The Commission of Inquiry for Women was constituted by the Government in 1994 and asked to review all existing laws with a view to remove discrimination therefrom and to suggest appropriate measures for improving the status of women in the society. Justice Nasir Aslam Zahid, a Judge of the Supreme Court of Pakistan, headed the Commission, which had 10 other members. The Commission presented its report in 1997, recommending inter alia for repeal of certain discriminatory laws, amendments to others and setting up institutions for monitoring the enforcement of laws and deciding incidents of gender discrimination.
From the narration of above account, it would appear that procedural laws/rules in the country have been reviewed, from time to time, and appropriate recommendations suggested to the Government for reform law reform and reform of the civil/criminal justice system, with a view to ensure speedy disposal of cases.

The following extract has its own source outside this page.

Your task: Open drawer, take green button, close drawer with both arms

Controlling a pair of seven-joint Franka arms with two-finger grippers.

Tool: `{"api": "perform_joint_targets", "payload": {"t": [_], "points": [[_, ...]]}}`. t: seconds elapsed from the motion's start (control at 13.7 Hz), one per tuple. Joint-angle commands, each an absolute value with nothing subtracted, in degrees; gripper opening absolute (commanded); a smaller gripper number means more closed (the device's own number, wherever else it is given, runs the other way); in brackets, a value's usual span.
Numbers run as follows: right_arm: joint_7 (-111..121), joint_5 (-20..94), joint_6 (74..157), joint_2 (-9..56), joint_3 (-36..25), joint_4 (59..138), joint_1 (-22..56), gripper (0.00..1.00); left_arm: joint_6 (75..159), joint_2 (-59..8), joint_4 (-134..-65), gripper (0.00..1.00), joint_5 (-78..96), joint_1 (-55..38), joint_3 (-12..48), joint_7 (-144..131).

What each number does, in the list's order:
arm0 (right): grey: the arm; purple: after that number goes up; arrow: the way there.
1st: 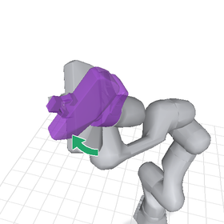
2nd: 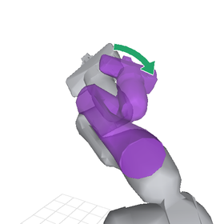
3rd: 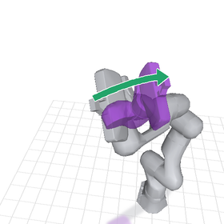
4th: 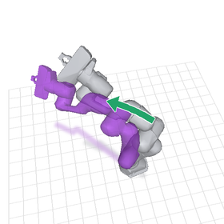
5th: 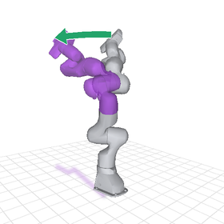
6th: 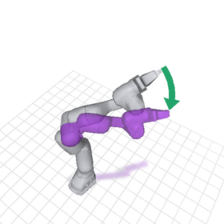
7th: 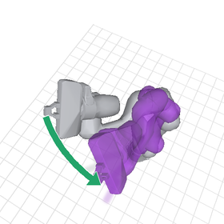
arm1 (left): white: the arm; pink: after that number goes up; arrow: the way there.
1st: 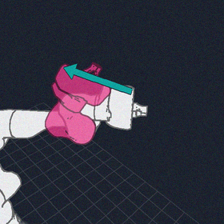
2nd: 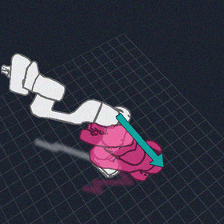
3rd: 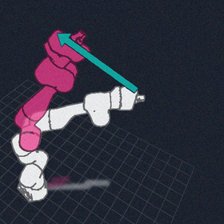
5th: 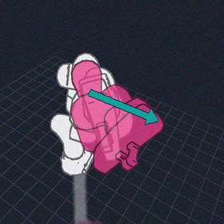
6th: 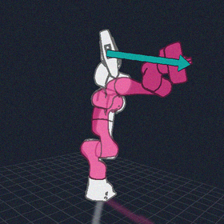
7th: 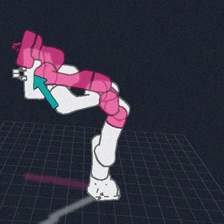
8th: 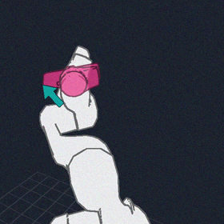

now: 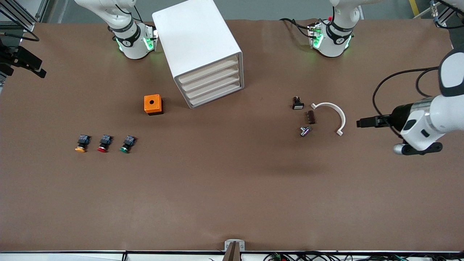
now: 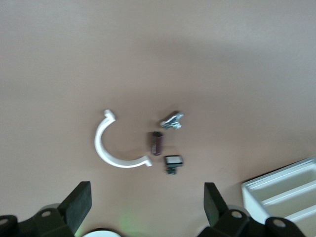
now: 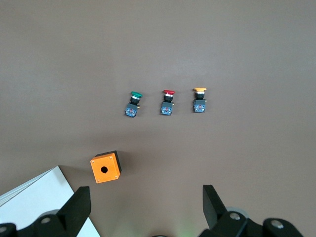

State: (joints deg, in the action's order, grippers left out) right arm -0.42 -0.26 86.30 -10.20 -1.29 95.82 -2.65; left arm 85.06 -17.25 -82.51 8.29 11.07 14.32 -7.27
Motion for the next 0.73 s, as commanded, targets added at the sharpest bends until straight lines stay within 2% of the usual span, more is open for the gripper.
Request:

It is obvious that the successive governments were not very enthusiastic in accepting the recommendations of various commissions/committees.
The Hamoodur Rehman Commission Report 1967 recommended to the Government that a permanent law reform commission should be created for regular and systematic reform of the legal system in the country. The Commission stated that no society in the world could remain statistic, thus it is necessary, that the legal system should keep pace with the changing times and emerging realities. It further observed that the setting up a permanent body would be a valuable assistance to the Government by ensuring that out-dated laws were deleted and new provisions introduced. The Commission thus suggested a permanent statutory body for law reform. Accordingly, the Government constituted a statutory body called Pakistan Law Commission in 1979.